Twiggy: “You Can’t Be A Clothes Hanger For Your Entire Life”
Looking back over the last 44 years of her fabulous career, Twiggy, the world’s first boldface supermodel and now 60 years old, says “It was just so weird. I was this funny little kid from working-class London. It could have gone horribly wrong.”
Twiggy’s rise to the modeling world was phenomenal. She grew up to a carpenter dad and factory worker mom. She was also considered short for modeling at the height of 5′6″. Worst, she was waif – no boobs and no hips unlike the fuller-figure models that were popular during her time.
“Whether you’re thin, fat, small, dark, blond, redhead, you wanna be something else. I wanted a fairy godmother to make me look like Marilyn Monroe. I had no boobs, no hips, and I wanted it desperately.

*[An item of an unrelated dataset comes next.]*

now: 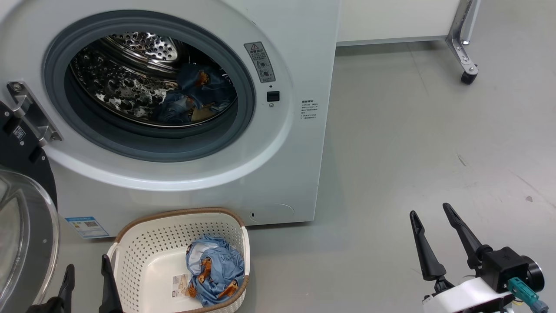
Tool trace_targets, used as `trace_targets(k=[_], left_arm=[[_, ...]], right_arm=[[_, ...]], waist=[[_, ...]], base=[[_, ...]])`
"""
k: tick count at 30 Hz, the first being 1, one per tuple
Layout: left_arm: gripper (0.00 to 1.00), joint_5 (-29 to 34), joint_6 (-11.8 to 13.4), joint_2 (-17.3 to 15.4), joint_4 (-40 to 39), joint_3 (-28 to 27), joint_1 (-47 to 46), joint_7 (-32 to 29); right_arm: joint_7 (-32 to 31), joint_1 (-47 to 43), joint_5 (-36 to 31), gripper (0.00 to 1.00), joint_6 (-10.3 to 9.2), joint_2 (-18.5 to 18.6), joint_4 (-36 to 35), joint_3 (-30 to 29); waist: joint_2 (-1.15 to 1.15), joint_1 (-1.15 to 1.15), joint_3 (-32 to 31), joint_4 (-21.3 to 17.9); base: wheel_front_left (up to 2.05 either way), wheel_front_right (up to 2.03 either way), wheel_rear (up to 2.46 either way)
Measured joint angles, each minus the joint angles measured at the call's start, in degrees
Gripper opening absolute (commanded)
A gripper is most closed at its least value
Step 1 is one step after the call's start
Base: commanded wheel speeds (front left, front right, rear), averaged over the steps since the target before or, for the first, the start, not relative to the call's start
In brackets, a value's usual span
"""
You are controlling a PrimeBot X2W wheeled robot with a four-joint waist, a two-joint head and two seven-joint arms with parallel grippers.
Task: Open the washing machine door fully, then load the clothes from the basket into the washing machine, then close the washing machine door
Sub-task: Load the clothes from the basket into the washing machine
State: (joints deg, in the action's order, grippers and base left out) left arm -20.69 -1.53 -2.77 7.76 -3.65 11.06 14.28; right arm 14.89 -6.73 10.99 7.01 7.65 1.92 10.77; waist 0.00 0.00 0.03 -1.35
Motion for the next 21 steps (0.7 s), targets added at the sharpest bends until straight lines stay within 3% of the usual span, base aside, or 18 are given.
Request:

“I didn’t plan to be a model. I thought the world had gone stark raving mad. I was used to being teased at school for being so skinny and I thought I was really funny looking, but I was obsessed with clothes.”
But while working in a hair salon as an assistant on Saturdays, she had the opportunity to model for the salon in a series of photos that featured androgynous hair looks. The pictures were spotted by a salon client who wrote for the Daily Express, which then had her across two pages of the publication. It was the beginning of her modeling career. Soon enough, she conquered London and America and later changed the world of fashion as the iconic Twiggy – the supermodel with the waif figure, long legs, boyish bob, and huge eyes painted with tiny lower lashes – her twigs.
After four years, Twiggy retired from modeling and moved on to stage, films, TV and singing (where she won two Golden Globes and a Tony nomination). Opting to move on to other careers in the entertainment and fashion industry, she would joke, “You can’t be a clothes hanger for your entire life.”
But despite the short-lived modeling career, the ultra-skinny look that Twiggy started had remained dominant in fashion.
“It was debated when I hit the headlines and I always came out and said that I was very healthy, which I was, and always ate, which I do. I love my food. I just come from a lineage. My dad was very slim, so it’s kind of in the genes really.
“They ask for these girls. It’s gotta stop. I don’t know how you go about it, so the debate goes on. The agencies have to protect these girls.”
What made Twiggy a lasting icon even for today’s generation (and “until her dying day and beyond,” in the words of film director and writer Ken Russell) were her teen innocence and solid parental supervision. These important aspects of her life have separated her from those who have succumbed to the destructive aspects of her era like drugs and sexual exploitations of young models.
“My dad was always a very strong presence in my life. He instilled a kind of being down to earth, being sensible, especially when this whole thing happened to me.”